Wednesday 5 August 2015

Nourishing consciousness

Every morning the meditation on the Mahamantra offers us the possibility to discover important things, for example to achieve those intuitions which are rarely obtained during other moments of the day, because usually we are too busy in carrying out our worldly activities or mundane duties, which, of course, are also useful if we make them functional to our spiritual development.
But those sweet and sharp, enlightening and inspiring intuitions we can obtain during the Brahma Muhurta hours through the meditation on God’s Holy Names are the essential life lymph of our consciousness.

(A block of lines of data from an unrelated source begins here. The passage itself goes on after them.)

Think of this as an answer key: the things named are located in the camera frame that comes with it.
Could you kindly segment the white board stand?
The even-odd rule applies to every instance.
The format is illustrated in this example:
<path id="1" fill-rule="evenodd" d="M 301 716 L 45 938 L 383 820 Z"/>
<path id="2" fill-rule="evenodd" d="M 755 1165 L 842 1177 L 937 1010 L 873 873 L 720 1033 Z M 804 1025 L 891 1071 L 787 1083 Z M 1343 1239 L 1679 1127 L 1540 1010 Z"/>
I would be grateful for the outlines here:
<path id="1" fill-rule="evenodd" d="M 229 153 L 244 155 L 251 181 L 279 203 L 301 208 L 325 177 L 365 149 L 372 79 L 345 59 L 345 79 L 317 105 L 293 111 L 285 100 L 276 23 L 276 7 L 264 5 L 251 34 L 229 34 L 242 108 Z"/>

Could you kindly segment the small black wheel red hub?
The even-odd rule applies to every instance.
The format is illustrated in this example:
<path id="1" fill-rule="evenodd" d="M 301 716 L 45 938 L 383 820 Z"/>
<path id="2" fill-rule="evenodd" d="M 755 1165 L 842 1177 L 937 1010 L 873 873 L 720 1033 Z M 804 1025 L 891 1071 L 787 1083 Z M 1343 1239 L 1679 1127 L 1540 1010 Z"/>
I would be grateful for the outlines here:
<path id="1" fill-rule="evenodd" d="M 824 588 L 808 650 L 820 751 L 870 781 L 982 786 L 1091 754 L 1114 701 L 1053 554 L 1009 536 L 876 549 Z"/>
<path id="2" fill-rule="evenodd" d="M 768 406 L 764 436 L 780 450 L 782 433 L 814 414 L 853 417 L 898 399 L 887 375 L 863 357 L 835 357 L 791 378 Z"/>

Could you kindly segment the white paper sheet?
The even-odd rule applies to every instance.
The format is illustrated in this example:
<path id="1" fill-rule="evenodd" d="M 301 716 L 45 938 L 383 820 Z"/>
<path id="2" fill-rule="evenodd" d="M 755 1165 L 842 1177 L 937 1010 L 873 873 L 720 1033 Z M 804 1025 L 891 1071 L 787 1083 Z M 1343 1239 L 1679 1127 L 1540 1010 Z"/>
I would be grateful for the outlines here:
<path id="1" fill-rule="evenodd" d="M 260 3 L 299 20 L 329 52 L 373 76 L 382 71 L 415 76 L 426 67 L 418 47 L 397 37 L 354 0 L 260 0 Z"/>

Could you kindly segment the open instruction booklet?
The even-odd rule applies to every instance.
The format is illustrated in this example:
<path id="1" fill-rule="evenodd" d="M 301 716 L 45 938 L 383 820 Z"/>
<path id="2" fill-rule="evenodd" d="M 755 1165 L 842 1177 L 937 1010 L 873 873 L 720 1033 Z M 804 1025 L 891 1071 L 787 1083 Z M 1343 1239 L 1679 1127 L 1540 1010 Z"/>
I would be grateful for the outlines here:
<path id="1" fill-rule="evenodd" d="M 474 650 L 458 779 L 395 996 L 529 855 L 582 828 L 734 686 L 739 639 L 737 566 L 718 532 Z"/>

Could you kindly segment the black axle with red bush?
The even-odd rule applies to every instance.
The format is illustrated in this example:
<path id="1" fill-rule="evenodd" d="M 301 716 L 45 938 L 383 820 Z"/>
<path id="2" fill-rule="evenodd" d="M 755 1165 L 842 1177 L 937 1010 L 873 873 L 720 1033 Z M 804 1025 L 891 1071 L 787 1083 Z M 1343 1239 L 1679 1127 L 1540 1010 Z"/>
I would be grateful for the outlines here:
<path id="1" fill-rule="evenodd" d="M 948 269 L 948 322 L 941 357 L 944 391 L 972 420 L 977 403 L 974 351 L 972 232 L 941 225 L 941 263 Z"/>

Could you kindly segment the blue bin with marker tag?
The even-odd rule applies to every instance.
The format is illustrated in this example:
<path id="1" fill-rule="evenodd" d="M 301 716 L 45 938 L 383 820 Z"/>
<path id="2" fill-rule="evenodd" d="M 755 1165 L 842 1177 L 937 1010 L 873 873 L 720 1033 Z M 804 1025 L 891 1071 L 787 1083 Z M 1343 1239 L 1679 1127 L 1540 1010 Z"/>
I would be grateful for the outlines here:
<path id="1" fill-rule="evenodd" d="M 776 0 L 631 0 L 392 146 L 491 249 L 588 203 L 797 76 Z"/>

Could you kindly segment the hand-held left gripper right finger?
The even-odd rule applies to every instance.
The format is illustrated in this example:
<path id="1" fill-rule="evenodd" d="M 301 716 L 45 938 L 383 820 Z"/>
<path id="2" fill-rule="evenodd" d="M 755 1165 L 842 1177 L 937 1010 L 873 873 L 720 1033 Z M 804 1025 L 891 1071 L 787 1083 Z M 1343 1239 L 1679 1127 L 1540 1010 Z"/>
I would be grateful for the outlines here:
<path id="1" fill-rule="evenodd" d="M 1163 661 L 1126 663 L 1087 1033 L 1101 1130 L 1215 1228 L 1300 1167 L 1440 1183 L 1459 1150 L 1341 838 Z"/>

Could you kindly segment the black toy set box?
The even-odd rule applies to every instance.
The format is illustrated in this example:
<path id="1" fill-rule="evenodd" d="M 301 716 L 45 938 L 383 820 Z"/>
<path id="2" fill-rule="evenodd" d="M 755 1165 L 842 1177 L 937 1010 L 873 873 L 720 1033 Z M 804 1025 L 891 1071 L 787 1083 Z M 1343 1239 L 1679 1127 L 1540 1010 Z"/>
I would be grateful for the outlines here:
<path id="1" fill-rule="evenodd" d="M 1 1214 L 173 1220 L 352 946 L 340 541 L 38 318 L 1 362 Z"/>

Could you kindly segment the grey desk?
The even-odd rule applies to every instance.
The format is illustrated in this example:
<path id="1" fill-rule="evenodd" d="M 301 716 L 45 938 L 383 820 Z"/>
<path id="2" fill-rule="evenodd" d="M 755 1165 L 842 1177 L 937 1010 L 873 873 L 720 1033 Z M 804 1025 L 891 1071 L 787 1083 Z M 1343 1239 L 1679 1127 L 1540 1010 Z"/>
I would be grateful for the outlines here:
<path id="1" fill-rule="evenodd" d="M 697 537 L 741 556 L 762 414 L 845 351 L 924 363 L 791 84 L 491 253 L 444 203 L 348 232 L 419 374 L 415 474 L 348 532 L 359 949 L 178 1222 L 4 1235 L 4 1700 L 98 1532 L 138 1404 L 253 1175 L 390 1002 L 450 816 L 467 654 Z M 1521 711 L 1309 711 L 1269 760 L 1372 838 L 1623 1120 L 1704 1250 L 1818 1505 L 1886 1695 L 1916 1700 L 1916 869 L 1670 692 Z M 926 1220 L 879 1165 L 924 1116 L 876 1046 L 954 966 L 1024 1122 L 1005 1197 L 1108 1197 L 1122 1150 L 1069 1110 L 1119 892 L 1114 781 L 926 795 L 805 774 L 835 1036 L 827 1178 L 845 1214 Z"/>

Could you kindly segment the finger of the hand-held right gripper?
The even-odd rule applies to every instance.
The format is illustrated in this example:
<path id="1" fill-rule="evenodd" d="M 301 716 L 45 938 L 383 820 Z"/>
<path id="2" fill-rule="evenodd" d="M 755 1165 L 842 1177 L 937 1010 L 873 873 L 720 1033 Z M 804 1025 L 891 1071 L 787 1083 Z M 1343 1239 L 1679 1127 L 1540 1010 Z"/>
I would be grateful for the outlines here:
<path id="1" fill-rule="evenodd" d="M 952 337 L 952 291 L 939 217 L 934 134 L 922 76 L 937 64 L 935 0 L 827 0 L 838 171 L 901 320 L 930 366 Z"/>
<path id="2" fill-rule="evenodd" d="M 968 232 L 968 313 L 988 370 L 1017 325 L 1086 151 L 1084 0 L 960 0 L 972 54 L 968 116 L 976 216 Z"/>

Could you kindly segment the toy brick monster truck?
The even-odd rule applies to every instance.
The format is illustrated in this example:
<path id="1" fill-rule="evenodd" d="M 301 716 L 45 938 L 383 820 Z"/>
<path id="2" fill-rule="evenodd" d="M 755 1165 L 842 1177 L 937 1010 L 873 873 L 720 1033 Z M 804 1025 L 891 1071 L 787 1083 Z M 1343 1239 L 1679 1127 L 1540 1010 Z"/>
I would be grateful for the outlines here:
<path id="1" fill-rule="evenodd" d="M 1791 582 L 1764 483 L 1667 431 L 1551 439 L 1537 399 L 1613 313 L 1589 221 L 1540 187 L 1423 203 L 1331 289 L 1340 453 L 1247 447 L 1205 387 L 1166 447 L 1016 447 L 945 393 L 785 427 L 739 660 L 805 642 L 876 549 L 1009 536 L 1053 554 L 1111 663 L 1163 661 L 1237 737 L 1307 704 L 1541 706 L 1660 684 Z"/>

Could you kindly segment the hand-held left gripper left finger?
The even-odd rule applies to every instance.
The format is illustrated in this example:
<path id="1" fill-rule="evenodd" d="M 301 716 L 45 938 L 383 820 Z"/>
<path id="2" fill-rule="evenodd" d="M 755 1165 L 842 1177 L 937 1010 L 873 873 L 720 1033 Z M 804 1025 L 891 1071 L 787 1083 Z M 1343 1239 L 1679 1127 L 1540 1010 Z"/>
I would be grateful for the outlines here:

Through the practice of meditation, when we engage in it rigorously and intensely, many veils are lifted, some dark sides of our inner depths are enlightened; we get profound perception and sudden insights of concepts and solutions which are not part of the logical or mental world, but, on the contrary, of the hi
gher dimension of inspired intuition. These intuitions arise, they become clear, and we become aware of these events happening inside us, as if they were facts that reveal themselves in our deepest part; we then have to be able to hand them down to the practical and relational situations we go through, that means in everything we do.
If life couldn’t be nourished with these intuitions and spiritual emotions, with these inner discoveries, with these intense and lively energies of change, it would be smothered by routine, just as something rolling up itself, and people would remain plastered, stuck in their conditionings. It’s these spiritual intuitions which give vitality and value to our life.